Como viene siendo tradición desde hace 30 años, el 5 de Enero Sus Majestades los Reyes Magos de Oriente hicieron parada en Almarza para dejar los correspondientes regalos a todos los niños de la zona.

Una serie de cohetes precedieron a Sus Majestades que entraron al pueblo por Cuatro Vientos encabezados por sus respectivos pajes, que portaban en sus manos unas antorchas que indicaban la inminente llegada de Melchor, Gaspar y Baltasar a la plaza del pueblo, donde numerosos niños, padres y demás vecinos esperaban ansiosos su aparición.

Después de repartir entre todos caramelos, sonrisas y saludos, se dirigieron al Ayuntamiento de Almarza para realizar, desde los balcones, el pertinente discurso a los niños allí presentes.

Su Majestad el Rey Gaspar fue el encargado de llevar a cabo dicho discurso y, con voz fuerte y clara, se dirigió a todos los niños para preguntarles si habían sido buenos...y que en tal caso, esa noche tendrían todo lo que en sus cartas habían pedido.
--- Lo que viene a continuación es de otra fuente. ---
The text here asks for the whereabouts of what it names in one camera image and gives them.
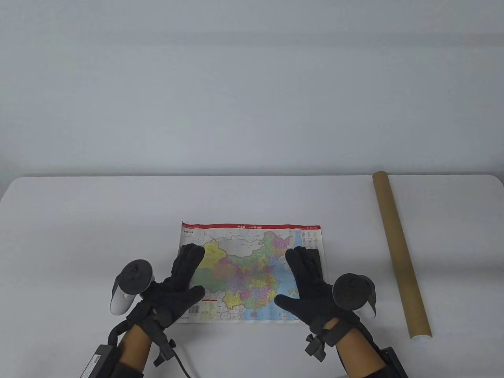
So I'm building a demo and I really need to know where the colourful paper map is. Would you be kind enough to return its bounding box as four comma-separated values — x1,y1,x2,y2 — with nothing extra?
175,222,329,323

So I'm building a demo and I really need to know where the black cable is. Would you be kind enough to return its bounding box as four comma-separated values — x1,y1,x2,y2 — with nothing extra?
173,346,193,378

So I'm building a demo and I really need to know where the brown cardboard mailing tube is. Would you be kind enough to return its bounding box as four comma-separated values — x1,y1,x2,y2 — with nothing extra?
372,171,433,341

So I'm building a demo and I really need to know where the person's left hand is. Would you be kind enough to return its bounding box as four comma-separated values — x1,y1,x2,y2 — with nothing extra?
136,243,206,327

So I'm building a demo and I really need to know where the person's left forearm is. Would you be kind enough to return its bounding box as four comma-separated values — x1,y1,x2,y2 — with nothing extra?
118,325,152,369

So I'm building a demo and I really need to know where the black left wrist strap mount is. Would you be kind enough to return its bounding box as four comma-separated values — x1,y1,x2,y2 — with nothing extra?
108,301,176,367

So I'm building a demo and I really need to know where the black plain wrist camera box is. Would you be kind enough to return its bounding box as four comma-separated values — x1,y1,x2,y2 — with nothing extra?
378,346,408,378

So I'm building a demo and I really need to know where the black right wrist strap mount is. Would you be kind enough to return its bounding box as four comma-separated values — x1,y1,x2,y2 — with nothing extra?
305,319,361,361

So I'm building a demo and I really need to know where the black wrist strap mount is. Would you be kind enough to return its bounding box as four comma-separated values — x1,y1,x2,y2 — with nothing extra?
305,319,361,361
108,301,176,367

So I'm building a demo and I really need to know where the person's right hand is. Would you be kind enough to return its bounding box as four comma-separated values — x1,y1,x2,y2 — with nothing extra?
274,246,361,335

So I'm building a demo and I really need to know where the black labelled wrist camera box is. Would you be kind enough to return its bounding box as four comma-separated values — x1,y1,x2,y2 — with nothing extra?
81,345,122,378

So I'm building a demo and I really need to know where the grey white controller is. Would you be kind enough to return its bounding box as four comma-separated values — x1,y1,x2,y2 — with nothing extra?
333,274,376,317
110,260,153,315

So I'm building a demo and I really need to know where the person's right forearm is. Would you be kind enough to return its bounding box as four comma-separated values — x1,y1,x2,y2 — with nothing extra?
337,319,388,374

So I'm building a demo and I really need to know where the grey white right controller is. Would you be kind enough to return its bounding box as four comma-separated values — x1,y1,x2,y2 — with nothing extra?
333,274,376,317

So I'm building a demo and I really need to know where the grey white left controller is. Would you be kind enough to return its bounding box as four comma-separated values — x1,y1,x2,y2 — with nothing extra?
110,260,153,315

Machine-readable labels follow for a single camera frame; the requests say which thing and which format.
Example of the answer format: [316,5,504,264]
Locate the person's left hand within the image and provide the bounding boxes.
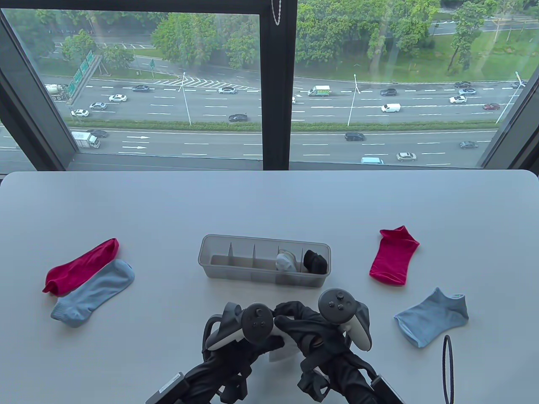
[201,336,286,380]

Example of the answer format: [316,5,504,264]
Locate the person's right hand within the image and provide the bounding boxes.
[273,300,359,372]

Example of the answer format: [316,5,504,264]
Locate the white sock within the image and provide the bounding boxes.
[269,330,302,364]

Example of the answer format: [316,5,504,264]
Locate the grey hand controller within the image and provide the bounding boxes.
[202,302,274,352]
[318,288,373,352]

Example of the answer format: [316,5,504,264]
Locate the black sock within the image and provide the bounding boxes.
[303,250,329,274]

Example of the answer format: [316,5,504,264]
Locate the grey sock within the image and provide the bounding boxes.
[275,249,298,272]

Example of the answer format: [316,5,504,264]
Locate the red sock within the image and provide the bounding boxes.
[43,238,120,294]
[369,226,420,287]

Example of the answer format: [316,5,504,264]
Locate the light blue sock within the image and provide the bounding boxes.
[394,287,469,348]
[51,259,136,328]

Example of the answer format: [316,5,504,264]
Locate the person's right forearm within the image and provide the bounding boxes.
[303,356,379,404]

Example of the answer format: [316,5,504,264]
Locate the black labelled wrist box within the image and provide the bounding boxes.
[370,375,404,404]
[145,372,190,404]

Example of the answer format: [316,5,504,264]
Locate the grey divided storage box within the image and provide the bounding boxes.
[198,234,332,289]

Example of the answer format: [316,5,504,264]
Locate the white street lamp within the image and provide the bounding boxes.
[178,72,192,126]
[496,72,527,125]
[347,74,361,127]

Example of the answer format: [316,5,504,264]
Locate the green road sign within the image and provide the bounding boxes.
[67,50,104,106]

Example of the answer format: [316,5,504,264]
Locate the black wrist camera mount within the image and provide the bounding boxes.
[219,375,248,403]
[297,370,331,401]

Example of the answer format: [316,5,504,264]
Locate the dark braided cable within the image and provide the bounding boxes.
[442,335,454,404]

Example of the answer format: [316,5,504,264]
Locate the black window frame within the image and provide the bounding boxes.
[0,0,539,171]

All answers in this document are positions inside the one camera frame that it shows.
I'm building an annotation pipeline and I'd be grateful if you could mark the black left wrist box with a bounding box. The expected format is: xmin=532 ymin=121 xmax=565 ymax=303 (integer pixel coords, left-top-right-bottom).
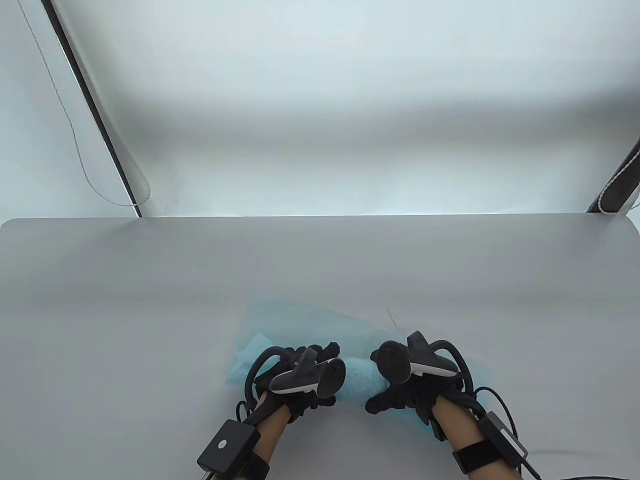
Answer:
xmin=196 ymin=419 xmax=262 ymax=474

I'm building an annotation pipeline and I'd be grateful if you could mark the long black pole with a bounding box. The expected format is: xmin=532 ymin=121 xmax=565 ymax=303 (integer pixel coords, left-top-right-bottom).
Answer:
xmin=41 ymin=0 xmax=144 ymax=218

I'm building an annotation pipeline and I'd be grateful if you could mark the thin white cord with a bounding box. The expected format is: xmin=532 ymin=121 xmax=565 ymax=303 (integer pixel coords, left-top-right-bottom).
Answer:
xmin=20 ymin=0 xmax=139 ymax=206

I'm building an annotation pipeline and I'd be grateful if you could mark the black right wrist strap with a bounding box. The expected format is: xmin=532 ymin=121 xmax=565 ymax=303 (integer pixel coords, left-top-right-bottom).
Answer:
xmin=452 ymin=440 xmax=503 ymax=475

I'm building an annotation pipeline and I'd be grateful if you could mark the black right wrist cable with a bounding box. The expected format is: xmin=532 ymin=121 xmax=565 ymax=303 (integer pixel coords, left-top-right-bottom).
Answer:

Al acabar el discurso, Sus Majestades se dirigieron al salón del pueblo para dar a cada niño su primer regalo de una noche tan especial para ellos, y al terminar Melchor, Gaspar y Baltasar continuaron su camino... ya que aún tenían una noche muy larga por delante, en la cual debían cumplir los deseos de miles de niños.